▸ **Activity**
Taking the first line of the listing as the start and the line containing "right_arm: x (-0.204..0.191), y" as the end, reproduce everything in between exactly, both ends included.

▸ **Supplied material**
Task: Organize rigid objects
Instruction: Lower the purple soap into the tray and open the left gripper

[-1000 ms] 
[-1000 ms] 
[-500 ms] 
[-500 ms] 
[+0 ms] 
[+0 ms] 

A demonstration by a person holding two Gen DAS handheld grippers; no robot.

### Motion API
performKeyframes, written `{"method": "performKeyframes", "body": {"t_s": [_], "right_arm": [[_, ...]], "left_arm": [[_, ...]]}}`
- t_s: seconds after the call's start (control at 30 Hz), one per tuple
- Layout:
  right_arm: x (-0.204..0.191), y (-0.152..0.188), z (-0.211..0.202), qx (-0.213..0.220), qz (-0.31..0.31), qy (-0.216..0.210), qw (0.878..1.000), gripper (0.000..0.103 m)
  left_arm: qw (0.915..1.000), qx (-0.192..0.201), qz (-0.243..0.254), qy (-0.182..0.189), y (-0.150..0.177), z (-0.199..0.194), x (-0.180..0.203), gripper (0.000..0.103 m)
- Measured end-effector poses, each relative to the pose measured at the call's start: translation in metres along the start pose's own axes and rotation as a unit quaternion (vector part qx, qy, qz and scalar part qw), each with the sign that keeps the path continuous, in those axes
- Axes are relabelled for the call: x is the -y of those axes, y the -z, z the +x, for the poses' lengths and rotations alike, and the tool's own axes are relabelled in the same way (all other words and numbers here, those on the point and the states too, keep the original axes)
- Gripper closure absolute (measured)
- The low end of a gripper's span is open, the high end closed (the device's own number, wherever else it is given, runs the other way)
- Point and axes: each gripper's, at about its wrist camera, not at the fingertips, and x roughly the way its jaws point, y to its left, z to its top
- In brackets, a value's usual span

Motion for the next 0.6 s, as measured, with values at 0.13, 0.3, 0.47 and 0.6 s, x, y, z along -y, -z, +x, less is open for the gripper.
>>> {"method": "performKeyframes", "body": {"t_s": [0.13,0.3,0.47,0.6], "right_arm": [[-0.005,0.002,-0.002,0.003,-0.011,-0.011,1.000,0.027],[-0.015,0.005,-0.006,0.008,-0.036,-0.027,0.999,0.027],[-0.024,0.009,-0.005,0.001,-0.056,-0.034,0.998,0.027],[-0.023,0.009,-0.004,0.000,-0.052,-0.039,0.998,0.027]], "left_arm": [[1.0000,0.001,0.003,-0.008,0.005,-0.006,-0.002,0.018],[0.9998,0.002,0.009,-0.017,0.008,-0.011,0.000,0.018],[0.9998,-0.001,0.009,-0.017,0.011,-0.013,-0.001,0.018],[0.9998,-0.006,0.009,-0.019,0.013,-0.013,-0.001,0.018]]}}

▸ **Answer to this problem**
Task: Organize rigid objects
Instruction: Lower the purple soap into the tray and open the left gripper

[-1000 ms] 
[-1000 ms] 
[-500 ms] 
[-500 ms] 
[+0 ms] 
[+0 ms] 

A demonstration by a person holding two Gen DAS handheld grippers; no robot.

### Motion API
performKeyframes, written `{"method": "performKeyframes", "body": {"t_s": [_], "right_arm": [[_, ...]], "left_arm": [[_, ...]]}}`
- t_s: seconds after the call's start (control at 30 Hz), one per tuple
- Layout:
  right_arm: x (-0.204..0.191), y (-0.152..0.188), z (-0.211..0.202), qx (-0.213..0.220), qz (-0.31..0.31), qy (-0.216..0.210), qw (0.878..1.000), gripper (0.000..0.103 m)

The output above is the complete answer.